Cuomo’s Executive Budget Anchored by Middle-Class Tax Cuts, $25.6B in Education Aid

Cuomo’s Executive Budget Anchored by Middle-Class Tax Cuts, $25.6B in Education Aid

Photo Courtesy of the Governor’s Office

Governor Cuomo said that the FY 2018 Executive Budget advances his Middle Class Recovery Act.

By Michael V. Cusenza

Governor Andrew Cuomo recently unveiled the proposed the $152.3 billion Fiscal Year 2018 Executive Budget, which, he said, builds on the state’s fiscal discipline over the last six years while strengthening the middle class, reducing taxes, and making smart investments in New York’s future.

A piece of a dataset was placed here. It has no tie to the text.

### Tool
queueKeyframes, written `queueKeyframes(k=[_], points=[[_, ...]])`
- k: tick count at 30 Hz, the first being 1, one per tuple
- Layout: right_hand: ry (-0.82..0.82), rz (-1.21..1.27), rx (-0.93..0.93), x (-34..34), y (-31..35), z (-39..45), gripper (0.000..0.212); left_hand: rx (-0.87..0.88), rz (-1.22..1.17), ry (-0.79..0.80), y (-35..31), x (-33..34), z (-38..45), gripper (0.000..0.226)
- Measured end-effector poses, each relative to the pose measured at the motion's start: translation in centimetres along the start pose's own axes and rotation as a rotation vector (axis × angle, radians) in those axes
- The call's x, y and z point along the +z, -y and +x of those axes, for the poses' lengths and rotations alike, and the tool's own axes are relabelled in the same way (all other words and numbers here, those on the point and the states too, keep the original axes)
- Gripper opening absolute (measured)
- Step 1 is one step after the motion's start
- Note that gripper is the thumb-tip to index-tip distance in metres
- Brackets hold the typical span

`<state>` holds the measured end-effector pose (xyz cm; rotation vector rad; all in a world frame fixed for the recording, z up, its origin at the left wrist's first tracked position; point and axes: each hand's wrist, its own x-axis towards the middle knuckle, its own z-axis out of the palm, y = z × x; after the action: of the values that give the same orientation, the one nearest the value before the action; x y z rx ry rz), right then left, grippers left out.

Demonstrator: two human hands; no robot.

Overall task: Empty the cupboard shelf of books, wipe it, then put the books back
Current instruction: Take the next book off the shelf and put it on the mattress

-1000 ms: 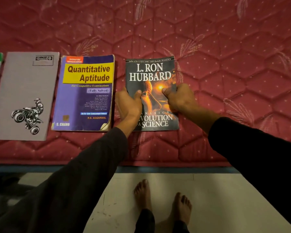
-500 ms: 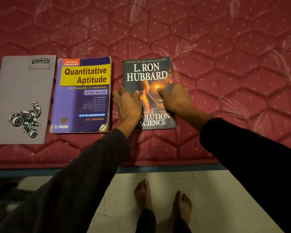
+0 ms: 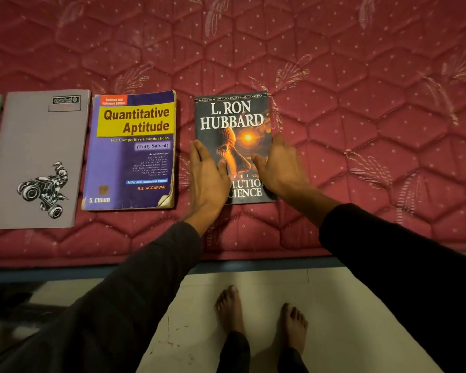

Highlights of the balanced Budget include:

  • Increases education aid by $1 billion for a total increase of 4.1 percent, including $961 million for school aid, bringing the new school aid total to $25.6 billion.
  • Increases State Medicaid spending under the growth cap (3.2 percent) to $18.3 billion.
  • Caps price of prescription drugs sold to Medicaid by state review board at no cost.
  • Expands Buy American provisions to all procurement over $100,000, which, as Cuomo characterized it, is an indication of the administration “protecting our state’s manufacturing and construction sectors.”
  • Invests $2 billion over five years for the Clean Water Infrastructure Act.
  • Doubles New York State Child and Dependent Care Tax Credit.
  • Begins Middle Class Tax Cut for six million New Yorkers – saving households $250 on average next year and $700 annually when fully effective.
  • Extends tax rate on millionaires – 45,000 taxpayers impacted, 50 percent non-residents, according to the administration.

According to Cuomo, the FY 2018 Executive Budget “continues the progress made to strengthen educational outcomes and increase access to high-quality learning across the state.” The governor earned attention earlier this month when U.S. Sen. Bernie Sanders (I-Vermont) joined him at LaGuardia Community College in Long Island City to unveil the Excelsior Scholarship program: Cuomo proposes making college tuition-free for New York’s middle-class families at all SUNY and CUNY two- and four-year colleges. The program, according to the administration, is the first of its kind in the nation “and will help alleviate the crushing burden of student debt while enabling thousands of students to realize their dream of higher education.” Under Excelsior, tuition-free college would begin immediately for students of families making up to $100,000 annually, and phase in over the next two years to those making $125,000 annually. Once fully phased in, the program is estimated to cost $163 million per year.

Additionally, this year’s Executive Budget Proposal includes a new initiative for voter-approved county-wide shared services property tax savings plans. According to Cuomo, counties will be required to work with the other local governments contained within their county, as well as with the community and civic leaders, to develop these plans. The plans must generate real, recurring savings for taxpayers by eliminating duplicative services and proposing coordinated services to enhance purchasing power, such as sharing expensive transportation or emergency equipment. Taxpayers will then vote on these cost-saving plans in a referendum in the November 2017 general election.

Cuomo said the FY 2018 Budget continues his “focus on revitalizing New York’s economy, creating well-paying jobs and investing in key capital projects across the state,” including the JFK Master Plan: As part of the Governor’s plan to transform John F. Kennedy International Airport into a 21st Century transportation hub, the state will provide $1.5 billion to improve roadway access to JFK by eliminating traffic bottlenecks at the Kew Gardens interchange, and increasing traffic capacity on the Van Wyck Expressway. The “significant investment of public resources,” including an additional $1.5 billion from the Port Authority, will provide impetus for private sector investment at a transformed and “reimagined JFK,” driving the total investment potential as high as $10 billion, Cuomo said.